So I said, “Well, I can get together with Mark, the author of that article, and we can put together a discography list of all the records.” I wrote a draft and sent it to Mark. 

From there, we started to realize, “Oh, there’s a lot of great material here.” Shortly after that, somebody discovered some alternate take McMurry made, which were under his own name. And with that, it was kind of like “OK, we have those important records and we know everything he’s on, or at least all the important stuff, maybe we should do a CD.”


The Daily Illini: You said that you are an early jazz musician and historian. Can you tell me a little bit about your past and how you came to where you are right now?

Hancock: I guess it’s sort of a third-generation thing in my family … My grandfather was from the United Kingdom. In World War II, he was in the Navy and met a bunch of American Navy people, and they would swap music and stories and stuff. He got records from them, which he brought back to England, where, years later, they were playing in the house. One of those records was by a trumpet player, Bix Beiderbecke, and my dad fell in love with that. 

Decades later, when I was a kid, my dad would play that and I heard it and really liked it. I caught on to it. So that music has been in my family. We have relatives on my mom’s side who were active in the blues world in the 1920s, too.

It really wasn’t until high school that I got into first studying Buddy Bolden, who’s considered the first jazz musician. I did a project with some jazz musicians in Austin recreating his band — The Wax Cylinder. That was sort of me dipping my toe in the pool of that world, and I really liked it. 

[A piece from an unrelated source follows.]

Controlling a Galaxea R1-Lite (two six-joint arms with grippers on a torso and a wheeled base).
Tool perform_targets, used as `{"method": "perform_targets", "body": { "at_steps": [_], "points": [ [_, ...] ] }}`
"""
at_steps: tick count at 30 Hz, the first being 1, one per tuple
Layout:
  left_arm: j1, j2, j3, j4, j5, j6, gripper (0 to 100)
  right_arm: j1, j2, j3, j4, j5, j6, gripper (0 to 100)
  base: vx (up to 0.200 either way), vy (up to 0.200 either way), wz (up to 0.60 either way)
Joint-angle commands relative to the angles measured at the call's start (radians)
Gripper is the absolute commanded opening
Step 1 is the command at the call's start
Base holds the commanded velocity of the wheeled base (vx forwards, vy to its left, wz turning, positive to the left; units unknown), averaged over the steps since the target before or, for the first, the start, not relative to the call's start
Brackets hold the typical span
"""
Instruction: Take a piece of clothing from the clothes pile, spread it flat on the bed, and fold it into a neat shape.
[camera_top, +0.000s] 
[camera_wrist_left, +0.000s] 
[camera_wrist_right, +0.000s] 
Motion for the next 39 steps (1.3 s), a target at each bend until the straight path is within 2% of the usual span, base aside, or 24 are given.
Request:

I started a band at Cornell, where I went to undergrad called The Original Cornell Syncopators, which started really to celebrate the 100-year anniversary of the first commercial jazz recording by the Dixieland Jazz Band, which, in 2017, was the centennial. 

How I got associated with Archeophone, who did the McMurray project and the Gus Haenschen project a few years ago — it was through a project I was doing with the Syncopators on a college band, and we were asking, “What was the first college band to record that was in a jazz context?” 

It turned out to be this group from WashU led by a piano player named Gus Haenschen. His recordings were made in 1916, so before jazz was really called jazz.

So we wanted to locate them and when we did locate them, I thought, “You know what, these aren’t available. Let me talk to Archeophone and see if they want to do something with them.” And they did. That’s how I got into CD reissues and album reissues.


DI: When did you start working on this Grammy-nominated album?

Hancock: 2021. So yeah, about two years. 


DI: Could you tell me a little bit about your process with this? 

Hancock: After we came up with the discography and looked over market research, we said, “OK, this is great, but there’s some some holes in the story.”… Thanks to more contemporary digital archives, I contacted the people at the at the University of Missouri Kansas City archives, and they had the guys’ scrapbook. They had scans of it, so I tried to fill in the gaps in the story and worked with Mark on picking the best songs. 

We worked with a few other researchers too because I have my case, but it’s good to get other people’s points of view. Finding clean copies of the records is always a challenge because a lot of this music was really fun dance music, so when people bought the records they would play them and they would get worn out. There’s a ton of weight being put down on the record with a steel needle, so they get worn out. 

So to find a clean copy, you’d have to talk to people all over the world who have collections of records and to see who has one. So when we talk to people in Germany, people in England, I found a bunch of stuff, I found records in the wild. Some of these are things that people didn’t even know he was on until the research we did. That was the most challenging part, but the most satisfying to have it all in one place too.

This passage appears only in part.